A avaliação foi divulgada por representantes do Departamento de Estado dos Estados Unidos e leva em conta a atuação das organizações no tráfico de drogas e em outras atividades criminosas que ultrapassam as fronteiras do Brasil.
O posicionamento ocorre em meio ao debate sobre a possível inclusão dos grupos na lista norte-americana de organizações terroristas estrangeiras.
Governo dos EUA aponta atuação transnacional das facções
Segundo autoridades do Departamento de Estado dos Estados Unidos ao Metrópoles, o avanço das atividades das facções brasileiras em outros países da América Latina e em rotas internacionais de tráfico tem despertado preocupação em Washington.
De acordo com a avaliação do governo norte-americano, tanto o Primeiro Comando da Capital quanto o Comando Vermelho estão ligados a esquemas que envolvem transporte de drogas, redes de violência e operações criminosas em diferentes países.
Esse cenário, segundo o órgão, amplia o impacto dessas organizações na segurança do continente.
Possível classificação como organizações terroristas
Nos bastidores da política externa dos EUA, existe uma discussão sobre enquadrar as duas facções brasileiras na lista de Foreign Terrorist Organizations (FTO), utilizada pelo país para identificar grupos considerados terroristas no exterior.
Caso essa medida seja adotada, o governo norte-americano poderia aplicar sanções internacionais, ampliar investigações financeiras e intensificar ações de combate às redes de apoio dessas organizações.

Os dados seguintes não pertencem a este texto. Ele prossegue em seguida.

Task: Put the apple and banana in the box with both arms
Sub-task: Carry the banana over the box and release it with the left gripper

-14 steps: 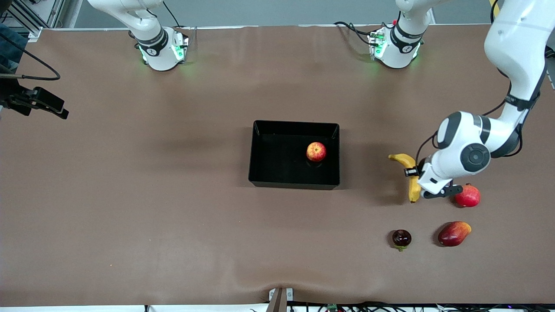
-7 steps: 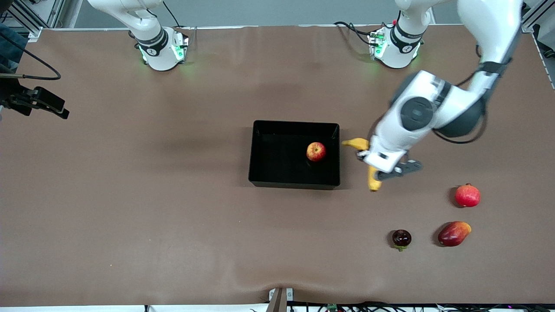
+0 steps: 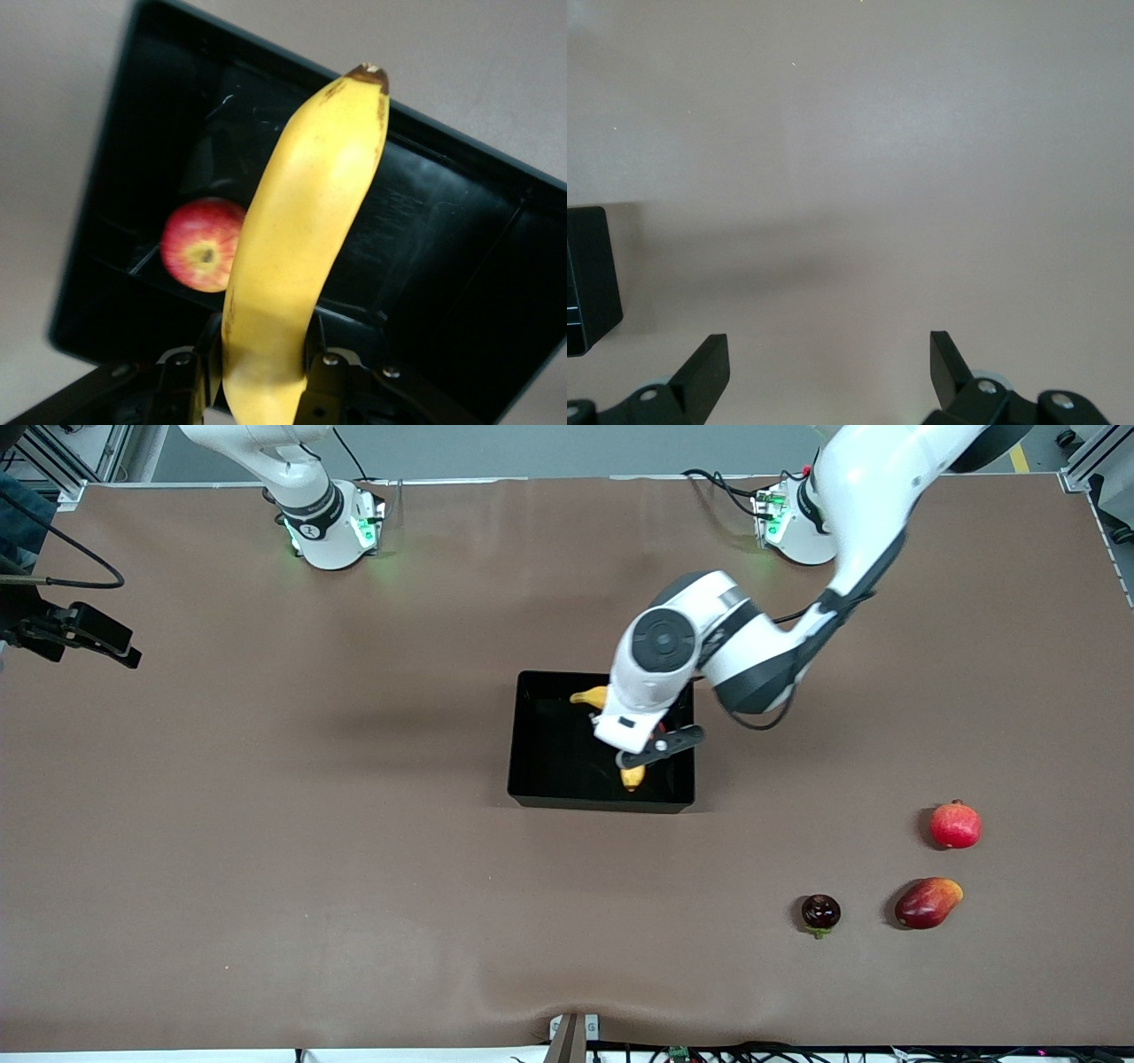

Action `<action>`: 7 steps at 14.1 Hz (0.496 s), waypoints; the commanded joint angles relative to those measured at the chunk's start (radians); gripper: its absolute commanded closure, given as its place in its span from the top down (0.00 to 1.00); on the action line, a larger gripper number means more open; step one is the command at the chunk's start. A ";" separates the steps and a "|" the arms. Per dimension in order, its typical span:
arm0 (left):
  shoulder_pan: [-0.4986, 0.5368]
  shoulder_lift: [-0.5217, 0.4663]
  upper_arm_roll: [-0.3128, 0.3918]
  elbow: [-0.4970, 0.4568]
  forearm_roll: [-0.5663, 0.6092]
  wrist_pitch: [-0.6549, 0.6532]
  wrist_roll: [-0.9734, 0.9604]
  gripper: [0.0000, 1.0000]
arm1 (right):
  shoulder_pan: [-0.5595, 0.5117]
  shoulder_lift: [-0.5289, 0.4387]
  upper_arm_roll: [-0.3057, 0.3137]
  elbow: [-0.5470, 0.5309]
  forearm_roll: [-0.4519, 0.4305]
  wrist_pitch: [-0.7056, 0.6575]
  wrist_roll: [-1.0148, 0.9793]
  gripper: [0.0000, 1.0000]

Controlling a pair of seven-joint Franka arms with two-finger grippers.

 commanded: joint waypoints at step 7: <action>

Apesar disso, autoridades dos EUA evitam confirmar oficialmente se a inclusão das facções na lista está prestes a ocorrer.
Governo brasileiro rejeita classificação
O governo do presidente Luiz Inácio Lula da Silva tem se posicionado contra a possibilidade de classificar as facções como organizações terroristas.

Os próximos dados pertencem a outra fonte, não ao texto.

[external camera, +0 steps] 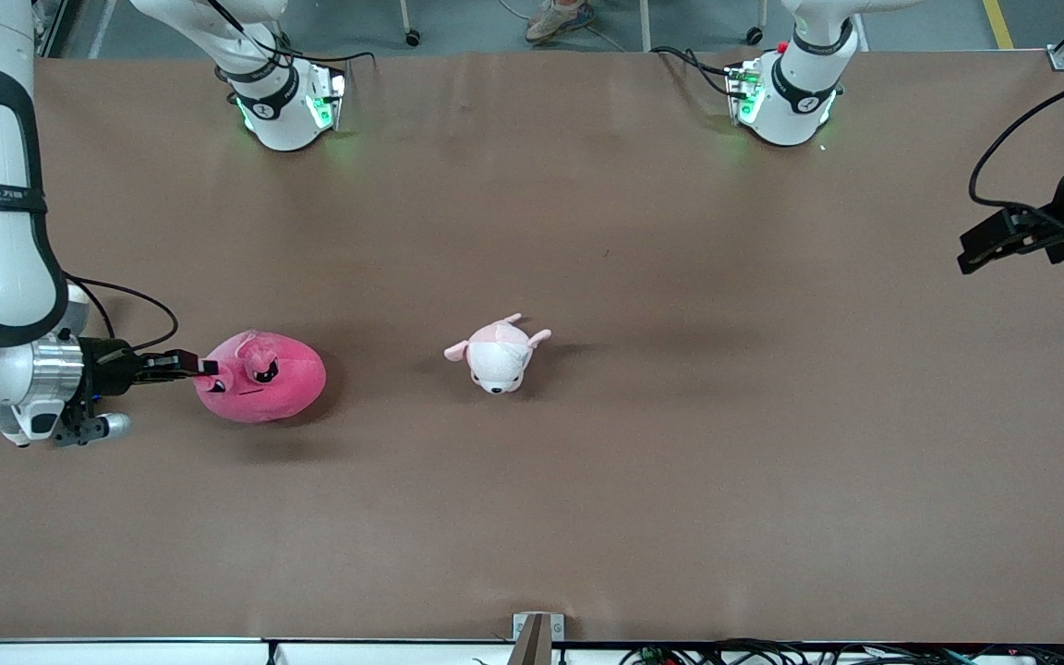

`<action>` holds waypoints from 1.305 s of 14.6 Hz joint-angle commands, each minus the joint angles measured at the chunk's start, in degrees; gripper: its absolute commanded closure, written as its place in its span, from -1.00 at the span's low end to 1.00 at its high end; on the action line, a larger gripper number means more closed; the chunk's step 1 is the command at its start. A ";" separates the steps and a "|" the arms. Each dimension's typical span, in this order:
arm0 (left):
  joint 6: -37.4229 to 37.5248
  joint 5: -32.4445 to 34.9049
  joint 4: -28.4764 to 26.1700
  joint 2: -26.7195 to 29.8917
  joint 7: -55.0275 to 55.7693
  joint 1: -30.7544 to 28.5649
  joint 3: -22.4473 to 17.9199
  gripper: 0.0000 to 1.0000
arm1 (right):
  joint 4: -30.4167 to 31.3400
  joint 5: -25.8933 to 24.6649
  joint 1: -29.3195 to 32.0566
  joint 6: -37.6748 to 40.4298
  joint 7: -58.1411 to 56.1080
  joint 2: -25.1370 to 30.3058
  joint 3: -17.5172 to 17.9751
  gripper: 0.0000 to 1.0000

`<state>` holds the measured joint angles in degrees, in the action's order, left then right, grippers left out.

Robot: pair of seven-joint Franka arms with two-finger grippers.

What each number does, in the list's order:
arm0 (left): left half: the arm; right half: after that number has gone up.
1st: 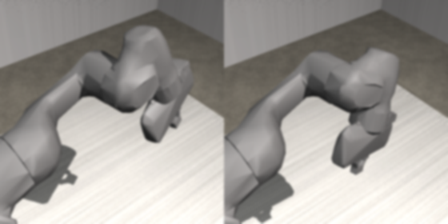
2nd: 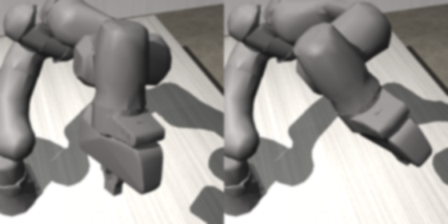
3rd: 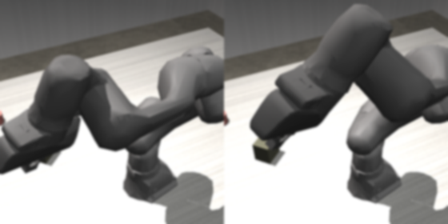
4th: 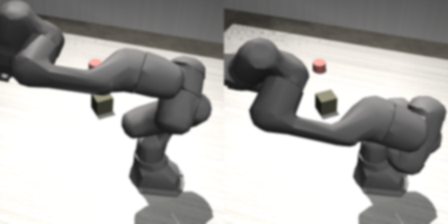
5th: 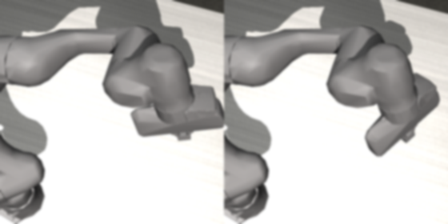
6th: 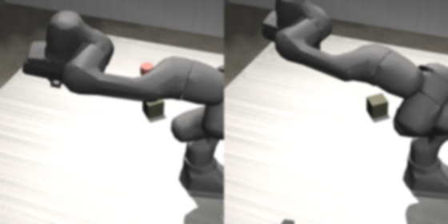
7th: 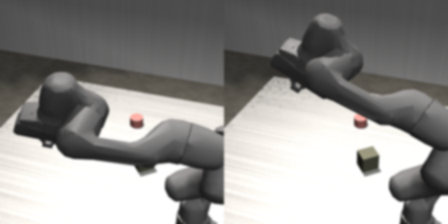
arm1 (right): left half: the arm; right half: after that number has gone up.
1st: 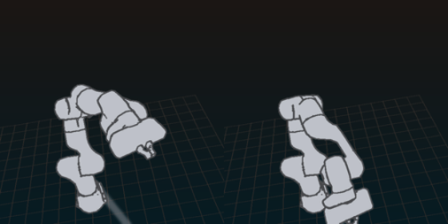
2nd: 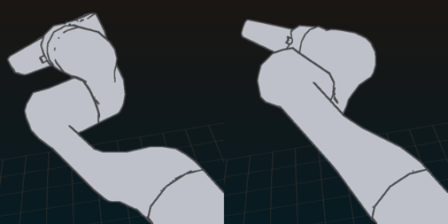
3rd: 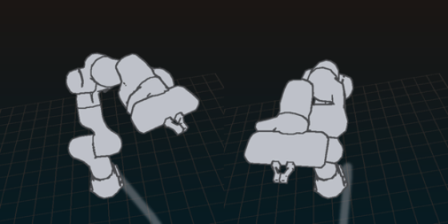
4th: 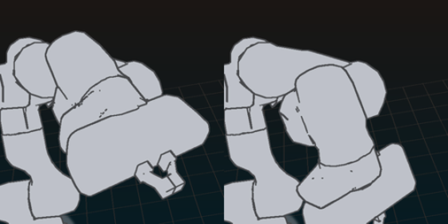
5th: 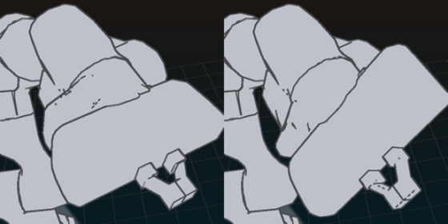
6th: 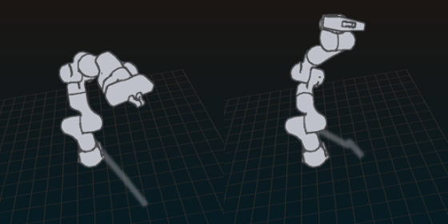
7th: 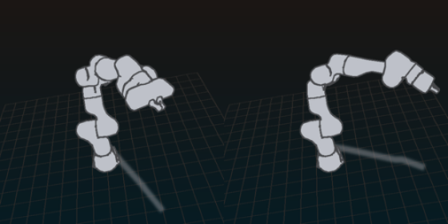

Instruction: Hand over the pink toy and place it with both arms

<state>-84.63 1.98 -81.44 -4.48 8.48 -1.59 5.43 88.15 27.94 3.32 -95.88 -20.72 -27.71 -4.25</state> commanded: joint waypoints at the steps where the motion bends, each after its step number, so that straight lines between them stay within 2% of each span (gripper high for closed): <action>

A justificativa é que a legislação brasileira sobre terrorismo exige motivações políticas, religiosas ou ideológicas para esse tipo de enquadramento. No entendimento do governo, grupos como o Primeiro Comando da Capital e o Comando Vermelho atuam principalmente com foco em atividades criminosas voltadas ao lucro.

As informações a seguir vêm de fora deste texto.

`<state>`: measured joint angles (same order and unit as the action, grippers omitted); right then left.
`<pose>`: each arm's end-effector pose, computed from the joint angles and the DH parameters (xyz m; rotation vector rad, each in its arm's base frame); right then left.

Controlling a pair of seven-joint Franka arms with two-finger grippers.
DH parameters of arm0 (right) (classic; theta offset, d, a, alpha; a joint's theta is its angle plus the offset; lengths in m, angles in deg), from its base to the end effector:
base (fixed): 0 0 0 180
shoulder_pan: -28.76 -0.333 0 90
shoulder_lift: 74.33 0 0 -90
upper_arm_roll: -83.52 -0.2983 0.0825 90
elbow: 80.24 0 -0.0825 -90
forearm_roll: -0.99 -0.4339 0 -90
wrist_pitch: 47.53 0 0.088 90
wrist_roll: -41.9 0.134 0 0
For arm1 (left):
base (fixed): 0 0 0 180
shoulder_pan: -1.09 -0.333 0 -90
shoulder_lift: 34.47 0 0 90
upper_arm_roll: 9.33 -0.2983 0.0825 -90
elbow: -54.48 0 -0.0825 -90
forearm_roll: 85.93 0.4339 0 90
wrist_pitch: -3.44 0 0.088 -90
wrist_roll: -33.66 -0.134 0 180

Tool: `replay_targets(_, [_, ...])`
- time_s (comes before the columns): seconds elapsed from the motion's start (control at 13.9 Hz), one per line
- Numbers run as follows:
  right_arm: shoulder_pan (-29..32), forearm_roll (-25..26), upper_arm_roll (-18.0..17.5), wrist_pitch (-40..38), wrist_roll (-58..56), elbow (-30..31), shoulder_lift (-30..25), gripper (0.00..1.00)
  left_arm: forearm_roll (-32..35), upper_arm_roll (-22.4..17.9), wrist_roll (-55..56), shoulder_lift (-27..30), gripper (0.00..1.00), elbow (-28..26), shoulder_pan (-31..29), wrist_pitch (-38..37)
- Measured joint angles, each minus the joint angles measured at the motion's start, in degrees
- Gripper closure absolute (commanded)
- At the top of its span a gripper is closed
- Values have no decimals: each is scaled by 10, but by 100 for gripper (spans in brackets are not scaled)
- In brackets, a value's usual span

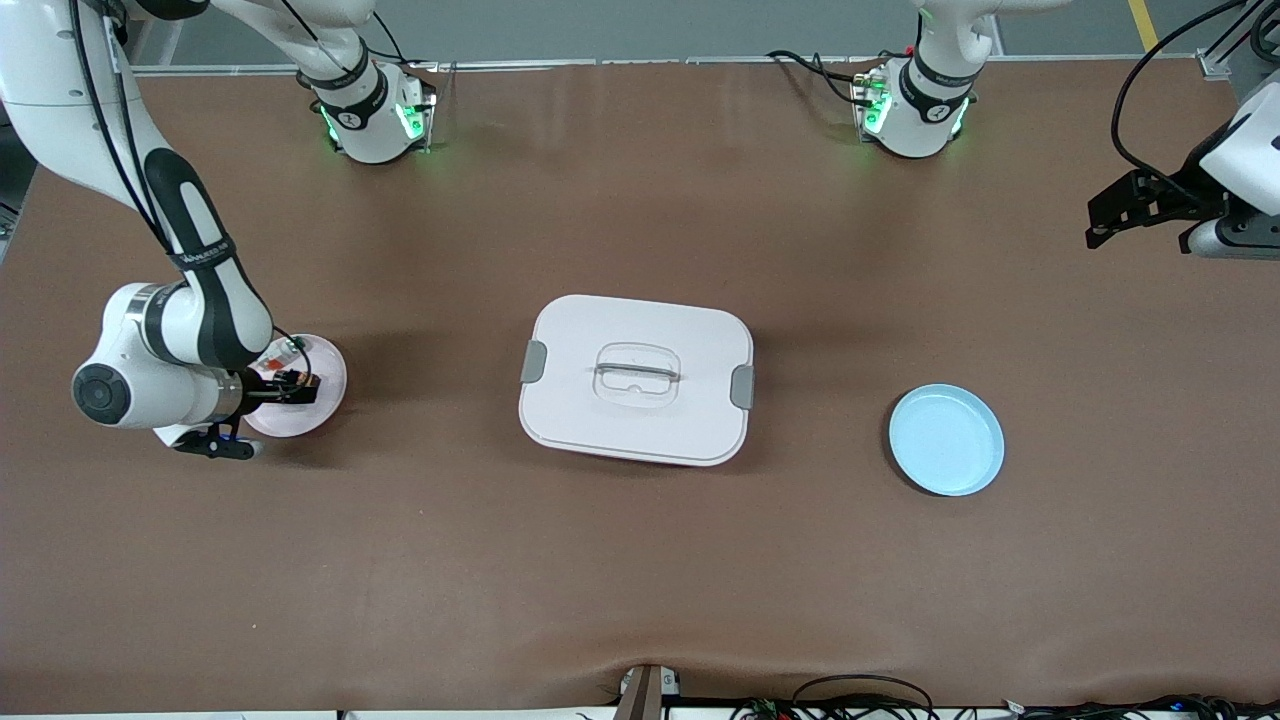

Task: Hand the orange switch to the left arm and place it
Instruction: 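Grasp the orange switch with the right gripper while the left gripper moves out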

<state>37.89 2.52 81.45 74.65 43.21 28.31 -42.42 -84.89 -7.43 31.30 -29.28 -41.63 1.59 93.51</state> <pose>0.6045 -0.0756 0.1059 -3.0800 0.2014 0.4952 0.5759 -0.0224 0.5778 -3.1177 0.1296 0.0232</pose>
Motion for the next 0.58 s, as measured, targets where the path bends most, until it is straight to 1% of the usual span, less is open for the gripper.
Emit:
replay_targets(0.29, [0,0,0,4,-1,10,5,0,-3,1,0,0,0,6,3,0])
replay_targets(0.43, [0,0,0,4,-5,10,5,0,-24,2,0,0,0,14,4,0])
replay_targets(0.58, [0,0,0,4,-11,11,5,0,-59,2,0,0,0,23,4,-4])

Além disso, autoridades brasileiras demonstram preocupação com eventuais impactos sobre a soberania nacional caso a classificação seja adotada por outros países.
Tema pode entrar na pauta de reunião entre Lula e Trump
O debate internacional sobre o combate às facções brasileiras acontece às vésperas de um possível encontro entre Luiz Inácio Lula da Silva e Donald Trump.
A reunião ainda não tem data confirmada, mas deve abordar temas ligados à segurança regional, combate ao narcotráfico e cooperação internacional.
Nos bastidores diplomáticos, a discussão sobre PCC e CV aparece como um dos assuntos sensíveis que podem influenciar as relações entre Brasil e Estados Unidos.